Published on: 29th January, 2026

The dynamics of the glucose-insulin regulatory system are highly nonlinear and must be understood to be controlled effectively. Bifurcation analysis and multiobjective nonlinear model predictive control (MNLMPC) are performed on a glucose-insulin dynamic model. MATCONT was used for the bifurcation analysis, and for the MNLMPC calculations, the optimization language PYOMO is used in conjunction with the solvers IPOPT and BARON. The bifurcation analysis revealed a Hopf bifurcation point and a limit point. A Hopf bifurcation point is a tipping point where a system that was behaving steadily suddenly starts to oscillate or cycle on its own, like a machine that begins to vibrate instead of staying still. A limit point is a tipping point at which pushing a system a little further suddenly causes it to jump to a completely different state, rather than changing smoothly. MNLMC converged on the Utopia solution. The Hopf bifurcation point, which leads to an unwanted limit cycle, is eliminated by an activation factor. A limit cycle is a repeating pattern of behavior that a system naturally settles into over time, like a steady heartbeat or a clock that keeps ticking.

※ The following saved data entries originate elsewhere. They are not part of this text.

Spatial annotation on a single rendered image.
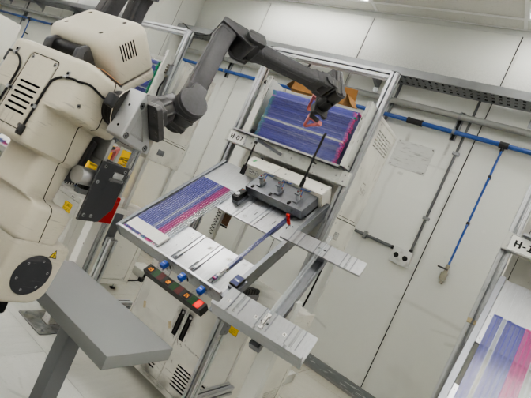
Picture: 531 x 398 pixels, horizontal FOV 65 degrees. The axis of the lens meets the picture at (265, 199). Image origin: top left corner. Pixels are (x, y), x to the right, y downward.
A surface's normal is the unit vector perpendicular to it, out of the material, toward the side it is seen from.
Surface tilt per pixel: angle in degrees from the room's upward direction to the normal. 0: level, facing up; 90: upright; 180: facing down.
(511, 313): 44
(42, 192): 90
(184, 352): 90
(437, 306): 90
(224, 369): 90
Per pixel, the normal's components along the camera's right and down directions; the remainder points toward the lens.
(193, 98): 0.65, -0.32
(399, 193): -0.50, -0.21
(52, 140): 0.83, 0.39
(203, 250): -0.04, -0.80

The limit point (which causes multiple steady-state solutions from a singular point enables the Multiobjective nonlinear model predictive control calculations to converge to the Utopia point (the best possible solution) in the model. A Utopia solution in multi-objective nonlinear model predictive control is an ideal operating point at which all goals are simultaneously perfectly optimized.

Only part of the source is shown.